Entries provided >>
==========

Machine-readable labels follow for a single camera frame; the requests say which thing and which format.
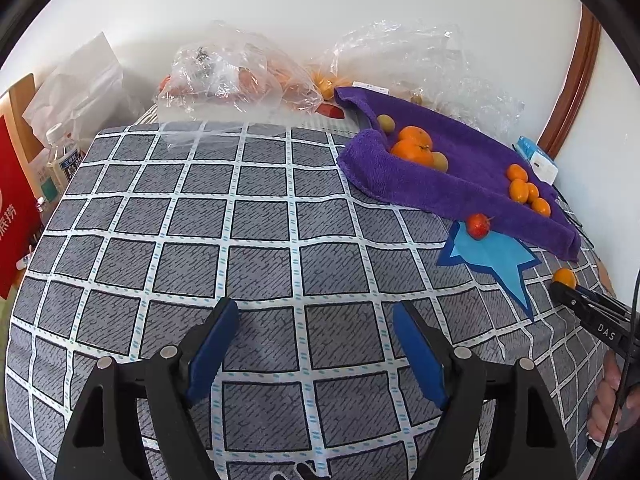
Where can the small red fruit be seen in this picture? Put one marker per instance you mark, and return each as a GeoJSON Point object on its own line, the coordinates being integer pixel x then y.
{"type": "Point", "coordinates": [478, 225]}

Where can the large mandarin orange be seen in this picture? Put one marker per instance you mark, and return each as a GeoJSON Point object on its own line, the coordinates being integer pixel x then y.
{"type": "Point", "coordinates": [411, 153]}
{"type": "Point", "coordinates": [415, 135]}

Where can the blue star patch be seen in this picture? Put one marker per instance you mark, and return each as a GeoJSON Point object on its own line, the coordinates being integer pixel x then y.
{"type": "Point", "coordinates": [500, 260]}

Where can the small orange kumquat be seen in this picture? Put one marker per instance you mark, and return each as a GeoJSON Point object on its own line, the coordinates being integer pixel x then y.
{"type": "Point", "coordinates": [519, 191]}
{"type": "Point", "coordinates": [541, 206]}
{"type": "Point", "coordinates": [564, 277]}
{"type": "Point", "coordinates": [517, 172]}
{"type": "Point", "coordinates": [533, 191]}

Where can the small yellow-green fruit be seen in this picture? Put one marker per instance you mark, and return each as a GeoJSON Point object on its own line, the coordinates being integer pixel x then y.
{"type": "Point", "coordinates": [440, 161]}
{"type": "Point", "coordinates": [385, 122]}

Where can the clear plastic bag of fruit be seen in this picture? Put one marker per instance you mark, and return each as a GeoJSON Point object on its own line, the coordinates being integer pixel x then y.
{"type": "Point", "coordinates": [225, 80]}

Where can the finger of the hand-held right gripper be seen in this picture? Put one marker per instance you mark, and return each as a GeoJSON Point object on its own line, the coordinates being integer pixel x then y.
{"type": "Point", "coordinates": [575, 302]}
{"type": "Point", "coordinates": [602, 302]}

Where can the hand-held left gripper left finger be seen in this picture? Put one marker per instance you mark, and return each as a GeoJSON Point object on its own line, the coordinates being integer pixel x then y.
{"type": "Point", "coordinates": [212, 355]}

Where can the red paper bag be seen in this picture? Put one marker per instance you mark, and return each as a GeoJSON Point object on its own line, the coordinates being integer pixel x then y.
{"type": "Point", "coordinates": [15, 210]}

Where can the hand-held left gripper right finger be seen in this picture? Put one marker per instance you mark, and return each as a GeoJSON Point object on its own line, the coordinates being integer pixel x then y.
{"type": "Point", "coordinates": [420, 355]}

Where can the purple towel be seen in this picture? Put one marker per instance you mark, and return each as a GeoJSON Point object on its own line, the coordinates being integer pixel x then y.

==========

Your instructions >>
With the pictures omitted, reproduce the data above exactly.

Exercise result >>
Machine-readable labels follow for a single camera frame; the requests say which thing and which format.
Where can the small red fruit be seen in this picture? Put one marker per instance you mark, and return each as a GeoJSON Point object on its own line, the coordinates being integer pixel x then y.
{"type": "Point", "coordinates": [478, 225]}

Where can the large mandarin orange be seen in this picture? Put one marker per instance you mark, and return each as a GeoJSON Point object on its own line, the coordinates being integer pixel x then y.
{"type": "Point", "coordinates": [411, 153]}
{"type": "Point", "coordinates": [415, 135]}

Where can the blue star patch be seen in this picture? Put one marker per instance you mark, and return each as a GeoJSON Point object on its own line, the coordinates being integer pixel x then y.
{"type": "Point", "coordinates": [500, 260]}

Where can the small orange kumquat be seen in this picture? Put one marker per instance you mark, and return each as a GeoJSON Point object on its own line, the coordinates being integer pixel x then y.
{"type": "Point", "coordinates": [519, 191]}
{"type": "Point", "coordinates": [541, 206]}
{"type": "Point", "coordinates": [564, 277]}
{"type": "Point", "coordinates": [517, 172]}
{"type": "Point", "coordinates": [533, 191]}

Where can the small yellow-green fruit be seen in this picture? Put one marker per instance you mark, and return each as a GeoJSON Point object on its own line, the coordinates being integer pixel x then y.
{"type": "Point", "coordinates": [440, 161]}
{"type": "Point", "coordinates": [385, 122]}

Where can the clear plastic bag of fruit be seen in this picture? Put one marker per instance you mark, and return each as a GeoJSON Point object on its own line, the coordinates being integer pixel x then y.
{"type": "Point", "coordinates": [225, 80]}

Where can the finger of the hand-held right gripper be seen in this picture? Put one marker per instance you mark, and return each as a GeoJSON Point object on its own line, the coordinates being integer pixel x then y.
{"type": "Point", "coordinates": [575, 302]}
{"type": "Point", "coordinates": [602, 302]}

Where can the hand-held left gripper left finger be seen in this picture? Put one marker per instance you mark, and return each as a GeoJSON Point object on its own line, the coordinates being integer pixel x then y.
{"type": "Point", "coordinates": [212, 355]}

Where can the red paper bag be seen in this picture? Put one marker per instance you mark, and return each as a GeoJSON Point object on its own line, the coordinates being integer pixel x then y.
{"type": "Point", "coordinates": [15, 210]}

Where can the hand-held left gripper right finger be seen in this picture? Put one marker per instance you mark, and return each as a GeoJSON Point object on its own line, the coordinates being integer pixel x then y.
{"type": "Point", "coordinates": [420, 355]}

Where can the purple towel be seen in this picture? Put one marker per instance you mark, and return each as a GeoJSON Point object on its own line, the coordinates being integer pixel x then y.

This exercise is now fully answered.